Immunochemical Characterization of Acacia Pollen Allergens and Evaluation of Cross-Reactivity Pattern with the Common Allergenic Pollens

1Cancer Research Center of Ahvaz Jundishapur University of Medical Sciences, Ahvaz, Iran
2Department of Immunology, Faculty of Medicine, Ahvaz Jundishapur University of Medical Sciences, Ahvaz 6135715794, Iran
3Department of Internal Medicine, Faculty of Medicine, Ahvaz Jundishapur University of Medical Sciences, Ahvaz, Iran

Received 21 January 2014; Accepted 17 March 2014; Published 18 May 2014

Academic Editor: William E. Berger

Copyright © 2014 Mohammad-Hosein Shamsbiranvand et al.

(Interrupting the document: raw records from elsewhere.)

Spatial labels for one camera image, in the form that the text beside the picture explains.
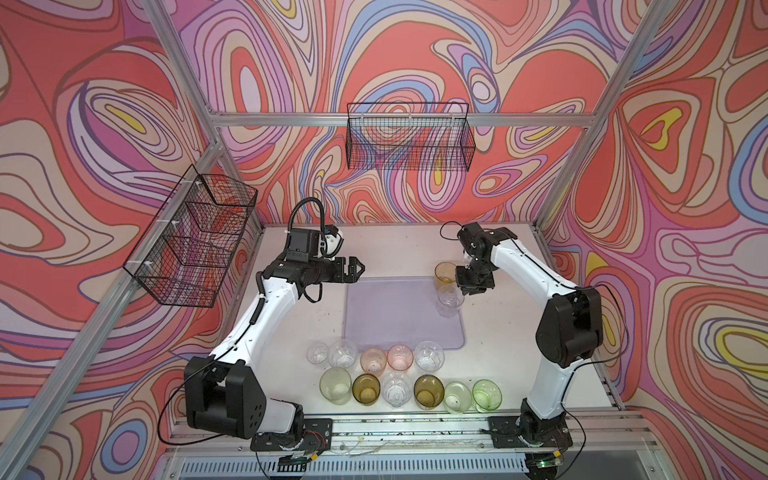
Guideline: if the small clear cup far left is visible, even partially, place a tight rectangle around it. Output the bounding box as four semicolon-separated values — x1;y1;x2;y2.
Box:
305;341;329;366

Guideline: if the black wire basket back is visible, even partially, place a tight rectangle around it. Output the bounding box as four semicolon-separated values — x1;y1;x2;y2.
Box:
345;100;476;172

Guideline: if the lilac plastic tray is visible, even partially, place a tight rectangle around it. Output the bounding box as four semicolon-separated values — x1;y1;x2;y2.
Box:
343;277;465;350

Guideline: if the black wire basket left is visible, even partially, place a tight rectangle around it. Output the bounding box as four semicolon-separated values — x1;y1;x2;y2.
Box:
123;166;258;308

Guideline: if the pale green cup front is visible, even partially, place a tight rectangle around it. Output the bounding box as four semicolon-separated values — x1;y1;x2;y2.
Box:
443;381;473;414

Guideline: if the amber cup right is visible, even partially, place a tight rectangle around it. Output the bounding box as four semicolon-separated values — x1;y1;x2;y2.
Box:
413;374;445;410

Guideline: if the amber cup left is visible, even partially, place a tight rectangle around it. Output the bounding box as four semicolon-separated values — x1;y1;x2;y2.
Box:
352;373;381;406

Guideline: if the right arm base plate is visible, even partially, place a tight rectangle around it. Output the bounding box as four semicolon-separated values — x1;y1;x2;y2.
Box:
487;415;573;450

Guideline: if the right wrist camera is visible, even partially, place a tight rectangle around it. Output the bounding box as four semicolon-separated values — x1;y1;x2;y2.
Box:
457;222;491;259

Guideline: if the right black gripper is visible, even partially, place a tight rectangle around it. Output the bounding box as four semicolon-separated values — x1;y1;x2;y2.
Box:
455;256;496;294

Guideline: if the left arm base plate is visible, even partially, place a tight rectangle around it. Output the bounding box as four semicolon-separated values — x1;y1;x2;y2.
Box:
250;417;333;454

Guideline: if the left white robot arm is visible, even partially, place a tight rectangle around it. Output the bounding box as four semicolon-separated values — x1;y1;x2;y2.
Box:
183;256;366;444

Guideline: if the yellow plastic cup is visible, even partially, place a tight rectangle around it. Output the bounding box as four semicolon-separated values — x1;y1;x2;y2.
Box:
434;261;457;289

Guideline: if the bright green cup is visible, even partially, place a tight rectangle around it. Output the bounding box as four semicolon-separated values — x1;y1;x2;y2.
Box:
472;379;503;412

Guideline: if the black wire basket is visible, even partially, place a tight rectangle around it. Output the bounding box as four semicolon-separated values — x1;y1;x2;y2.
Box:
123;166;258;308
345;100;476;172

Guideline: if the clear faceted cup back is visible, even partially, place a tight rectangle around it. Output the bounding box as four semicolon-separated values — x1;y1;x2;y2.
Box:
413;341;445;372

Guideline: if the pink cup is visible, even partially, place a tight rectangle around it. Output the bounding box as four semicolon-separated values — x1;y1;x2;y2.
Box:
387;344;414;372

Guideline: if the peach cup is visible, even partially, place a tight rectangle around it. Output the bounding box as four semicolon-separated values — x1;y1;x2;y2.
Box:
360;347;388;377

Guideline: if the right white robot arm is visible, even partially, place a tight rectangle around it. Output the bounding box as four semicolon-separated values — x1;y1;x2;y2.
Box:
455;223;603;446

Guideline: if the amber cup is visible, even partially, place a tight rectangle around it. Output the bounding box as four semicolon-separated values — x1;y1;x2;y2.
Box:
352;373;381;406
413;374;445;410

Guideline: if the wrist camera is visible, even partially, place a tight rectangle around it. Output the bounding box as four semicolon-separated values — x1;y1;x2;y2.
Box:
284;225;344;263
457;222;491;259

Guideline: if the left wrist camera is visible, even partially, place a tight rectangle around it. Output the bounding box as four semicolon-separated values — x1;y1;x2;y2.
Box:
284;225;344;263

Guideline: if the pale green large cup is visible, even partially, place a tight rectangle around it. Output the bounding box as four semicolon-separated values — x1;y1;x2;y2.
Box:
319;367;352;405

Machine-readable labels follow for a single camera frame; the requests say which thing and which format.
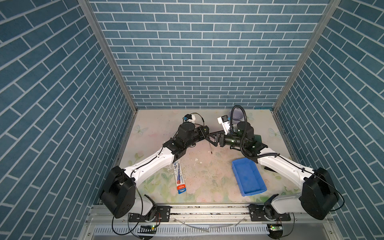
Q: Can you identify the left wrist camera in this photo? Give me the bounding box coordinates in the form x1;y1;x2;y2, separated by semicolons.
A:
183;114;196;124

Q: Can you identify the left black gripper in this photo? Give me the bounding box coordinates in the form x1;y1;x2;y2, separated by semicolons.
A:
183;125;210;150

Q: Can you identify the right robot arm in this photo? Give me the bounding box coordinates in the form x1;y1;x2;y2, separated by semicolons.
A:
207;118;342;221

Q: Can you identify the dark green block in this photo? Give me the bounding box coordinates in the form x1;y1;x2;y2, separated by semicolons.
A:
254;135;262;148

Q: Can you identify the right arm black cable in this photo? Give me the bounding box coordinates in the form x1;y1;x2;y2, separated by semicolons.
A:
229;104;346;212

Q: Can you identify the toothpaste tube box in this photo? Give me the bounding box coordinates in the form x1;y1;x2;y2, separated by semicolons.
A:
173;161;187;194

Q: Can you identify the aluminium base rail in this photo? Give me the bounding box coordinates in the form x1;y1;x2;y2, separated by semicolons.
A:
85;203;337;226

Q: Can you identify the lavender ceramic cup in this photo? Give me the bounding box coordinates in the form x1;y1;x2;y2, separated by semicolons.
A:
228;108;244;125

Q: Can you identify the blue plastic bin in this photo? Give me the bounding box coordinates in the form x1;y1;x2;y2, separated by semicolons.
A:
232;158;267;197

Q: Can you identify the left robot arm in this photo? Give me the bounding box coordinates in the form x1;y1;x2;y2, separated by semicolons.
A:
100;122;209;220

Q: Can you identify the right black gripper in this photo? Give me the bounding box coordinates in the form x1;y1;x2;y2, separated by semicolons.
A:
205;130;247;149

This is an open access article distributed under the Creative Commons Attribution License, which permits unrestricted use, distribution, and reproduction in any medium, provided the original work is properly cited.

Abstract

Pollen from the Acacia has been reported as an important source of pollinosis in tropical and subtropical regions of the world. The aim of this study was to characterize the IgE binding protein of Acacia farnesiana pollen extract and evaluate cross-reactivity with the most allergenic pollens. In this study, pollen extract was fractionated by SDS-PAGE and the allergenic profile was determined by IgE-immunoblotting and specific ELISA using forty-two Acacia allergic patients. Potential cross-reactivity among Acacia and selected allergenic plants was evaluated with ELISA and immunoblotting inhibition experiments. There were several resolved protein fractions on SDS-PAGE which ranged from 12 to 85 kDa. Several allergenic protein bands with molecular weights approximately between 12 and 85 kDa were recognized by IgE-specific antibodies from Acacia allergic patients in the immunoblot assay. The inhibition by the Prosopis juliflora pollen extract was more than those by other pollen extracts. Moreover, the wheal diameters generated by the Acacia pollen extract were highly correlated with those of P. juliflora pollen extracts. The findings suggest that several proteins such as 15, 23, 45, and 50 kDa proteins could be used as diagnostic and therapeutic reagents for patients allergic to A. farnesiana and P. juliflora.